Many people believe that the first inhabitants of America were the pilgrims, but they are wrong. Indians and Africans were here long before pilgrims. African culture has bled through society. Today many foods such as collard greens and architecture such as pyramids and the sphinx come from early african culture. Perhaps the biggest African influence is music; including jazz, blues, early forms of rock and roll, and especially rap. Elements of rap can be seen in early African songs such as James Weldon Johnson’s Lift Every Voice and Sing.
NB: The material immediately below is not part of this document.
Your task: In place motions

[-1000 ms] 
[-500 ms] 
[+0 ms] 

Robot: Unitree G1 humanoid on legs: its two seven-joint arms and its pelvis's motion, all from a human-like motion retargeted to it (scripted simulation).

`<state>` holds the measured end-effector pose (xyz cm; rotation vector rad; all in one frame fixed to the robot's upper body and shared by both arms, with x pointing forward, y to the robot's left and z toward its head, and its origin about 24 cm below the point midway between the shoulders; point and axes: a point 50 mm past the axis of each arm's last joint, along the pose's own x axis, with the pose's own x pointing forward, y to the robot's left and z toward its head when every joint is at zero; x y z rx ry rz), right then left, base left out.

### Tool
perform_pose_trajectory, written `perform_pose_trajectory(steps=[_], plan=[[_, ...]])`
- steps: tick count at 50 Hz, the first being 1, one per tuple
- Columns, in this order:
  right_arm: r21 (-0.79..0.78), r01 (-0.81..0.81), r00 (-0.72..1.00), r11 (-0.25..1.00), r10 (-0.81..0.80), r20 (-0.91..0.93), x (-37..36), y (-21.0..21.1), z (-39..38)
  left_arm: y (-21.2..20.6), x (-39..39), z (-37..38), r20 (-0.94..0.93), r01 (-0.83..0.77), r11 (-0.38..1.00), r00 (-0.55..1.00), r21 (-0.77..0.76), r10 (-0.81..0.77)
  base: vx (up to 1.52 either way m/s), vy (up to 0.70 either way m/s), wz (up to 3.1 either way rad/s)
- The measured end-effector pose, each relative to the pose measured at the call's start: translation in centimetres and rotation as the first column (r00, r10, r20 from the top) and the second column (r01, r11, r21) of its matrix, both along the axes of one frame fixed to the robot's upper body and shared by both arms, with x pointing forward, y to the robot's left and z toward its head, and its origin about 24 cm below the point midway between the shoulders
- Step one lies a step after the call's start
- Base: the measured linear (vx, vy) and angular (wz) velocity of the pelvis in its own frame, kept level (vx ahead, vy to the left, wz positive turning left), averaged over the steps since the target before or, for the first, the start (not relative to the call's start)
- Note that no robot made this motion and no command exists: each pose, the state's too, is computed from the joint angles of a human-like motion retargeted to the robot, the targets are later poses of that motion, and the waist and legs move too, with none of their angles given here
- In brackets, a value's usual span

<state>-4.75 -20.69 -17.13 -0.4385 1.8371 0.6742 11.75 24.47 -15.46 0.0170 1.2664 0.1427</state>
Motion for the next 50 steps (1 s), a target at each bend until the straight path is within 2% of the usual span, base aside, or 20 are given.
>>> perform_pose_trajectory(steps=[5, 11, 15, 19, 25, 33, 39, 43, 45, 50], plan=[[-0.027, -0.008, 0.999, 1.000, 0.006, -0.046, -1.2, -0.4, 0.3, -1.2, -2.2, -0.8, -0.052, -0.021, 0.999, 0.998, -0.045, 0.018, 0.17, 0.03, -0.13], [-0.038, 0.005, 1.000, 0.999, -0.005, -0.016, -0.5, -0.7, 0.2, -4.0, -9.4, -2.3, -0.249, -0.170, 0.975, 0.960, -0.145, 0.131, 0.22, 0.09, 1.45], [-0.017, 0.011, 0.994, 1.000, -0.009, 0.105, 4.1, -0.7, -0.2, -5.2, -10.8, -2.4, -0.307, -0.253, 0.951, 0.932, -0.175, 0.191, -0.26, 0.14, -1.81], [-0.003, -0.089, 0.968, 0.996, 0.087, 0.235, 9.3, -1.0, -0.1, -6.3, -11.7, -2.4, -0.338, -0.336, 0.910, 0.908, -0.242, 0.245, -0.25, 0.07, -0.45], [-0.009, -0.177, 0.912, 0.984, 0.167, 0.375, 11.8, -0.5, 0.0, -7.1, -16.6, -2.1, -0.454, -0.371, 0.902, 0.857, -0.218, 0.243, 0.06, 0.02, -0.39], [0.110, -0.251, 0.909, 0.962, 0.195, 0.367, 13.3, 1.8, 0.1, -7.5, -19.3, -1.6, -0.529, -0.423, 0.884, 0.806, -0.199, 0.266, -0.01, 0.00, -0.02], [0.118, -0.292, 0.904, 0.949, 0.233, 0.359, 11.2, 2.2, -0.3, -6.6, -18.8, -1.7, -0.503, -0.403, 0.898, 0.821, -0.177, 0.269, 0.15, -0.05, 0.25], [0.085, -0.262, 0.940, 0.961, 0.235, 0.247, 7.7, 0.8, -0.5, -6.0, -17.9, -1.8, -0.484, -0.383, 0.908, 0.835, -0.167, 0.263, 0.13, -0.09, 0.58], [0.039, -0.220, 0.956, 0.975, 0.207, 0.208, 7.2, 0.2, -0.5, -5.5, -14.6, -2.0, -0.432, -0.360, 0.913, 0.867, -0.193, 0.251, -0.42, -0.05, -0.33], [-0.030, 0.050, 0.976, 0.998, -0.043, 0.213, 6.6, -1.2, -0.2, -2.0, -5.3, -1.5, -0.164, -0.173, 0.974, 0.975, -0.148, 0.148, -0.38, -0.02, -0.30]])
Through the readings so far in the book African American Literature I have learned that African slaves would tell stories to keep hope of becoming free someday. An example of stories for hope is People Who Could Fly by Julius Lester. In this story a witch doctor says a word that gives slaves the ability to fly and the slaves fly home to Africa. In the last paragraph it says that no one remembers the word now but maybe one day someone will wake up with the word on their tongue and “we will all stretch out our arms and take to the air, leaving these blood-drenched fields of our misery behind.” I think stories like this were told to keep the idea of becoming free in the slaves minds, to keep hope alive so no one would give up.
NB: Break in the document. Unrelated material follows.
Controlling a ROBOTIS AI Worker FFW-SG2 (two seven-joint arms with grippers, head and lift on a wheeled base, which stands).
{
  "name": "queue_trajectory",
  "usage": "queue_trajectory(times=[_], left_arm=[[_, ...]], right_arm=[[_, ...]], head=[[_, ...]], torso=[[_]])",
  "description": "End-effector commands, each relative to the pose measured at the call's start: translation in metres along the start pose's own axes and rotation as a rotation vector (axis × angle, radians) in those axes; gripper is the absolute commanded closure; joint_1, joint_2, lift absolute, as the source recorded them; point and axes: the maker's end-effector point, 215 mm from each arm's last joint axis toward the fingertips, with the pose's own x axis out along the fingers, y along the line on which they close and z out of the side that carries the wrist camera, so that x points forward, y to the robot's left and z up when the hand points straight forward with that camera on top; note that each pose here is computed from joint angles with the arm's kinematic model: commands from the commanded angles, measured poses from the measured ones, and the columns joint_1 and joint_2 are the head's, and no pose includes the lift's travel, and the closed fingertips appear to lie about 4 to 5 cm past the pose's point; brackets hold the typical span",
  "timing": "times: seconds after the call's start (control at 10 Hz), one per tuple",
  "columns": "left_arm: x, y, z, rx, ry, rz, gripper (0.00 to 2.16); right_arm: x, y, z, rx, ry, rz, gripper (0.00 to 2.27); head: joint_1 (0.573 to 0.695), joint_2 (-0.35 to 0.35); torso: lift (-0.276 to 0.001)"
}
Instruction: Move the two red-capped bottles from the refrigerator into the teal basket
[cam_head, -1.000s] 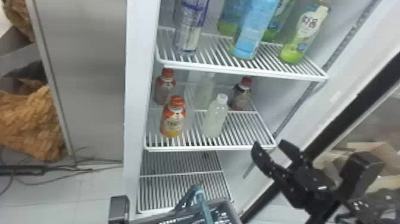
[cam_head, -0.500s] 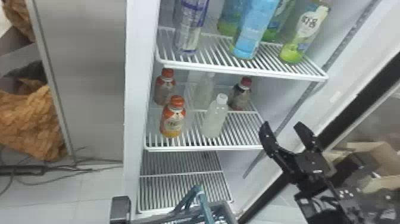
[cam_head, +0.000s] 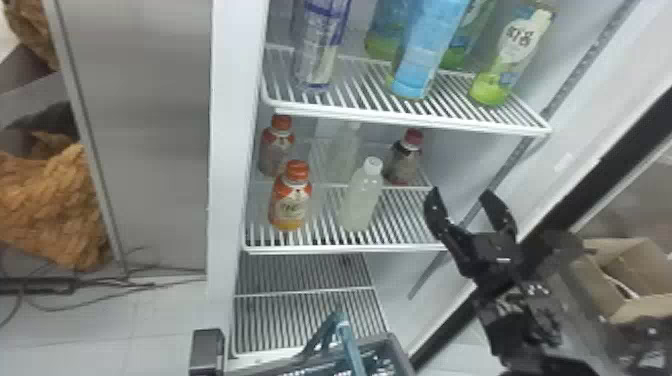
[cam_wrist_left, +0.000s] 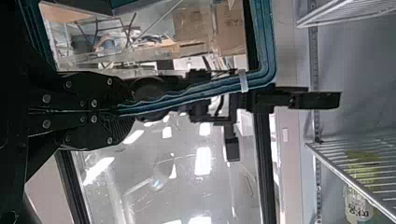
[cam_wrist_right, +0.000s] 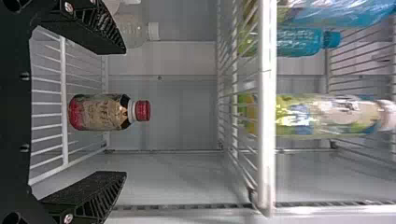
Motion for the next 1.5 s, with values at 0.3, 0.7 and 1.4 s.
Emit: queue_trajectory(times=[0.3, 0.7, 1.4], left_arm=[[0.002, -0.001, -0.001, -0.009, 0.002, -0.007, 1.12], [0.003, -0.001, -0.002, -0.011, 0.005, -0.009, 1.12], [0.007, -0.004, -0.004, -0.014, 0.012, -0.019, 1.12]], right_arm=[[0.054, 0.005, -0.028, 0.007, 0.042, 0.019, 0.08], [0.088, 0.005, -0.045, -0.005, 0.094, 0.011, 0.08], [0.134, 0.008, -0.078, -0.044, 0.175, -0.011, 0.08]], head=[[0.695, -0.350], [0.695, -0.350], [0.695, -0.350]], torso=[[-0.228], [-0.228], [-0.228]])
In the poem A Motherless Child an anonymous slave describes how it feels to be a slave. A mother could represent many things, someone that shows love and affection to you someone to teach and guide you, and someone to come home to. Slaves had none of this, they were often split from there families, there was no learning except for learning how to do work for their masters, and they were a long way from what they considered home which was Africa.
Also evident in many of the slave stories is their obsession with deceiving their masters to gain their freedom. For example, in How Buck Won His Freedom, Buck outsmarted his master by acting.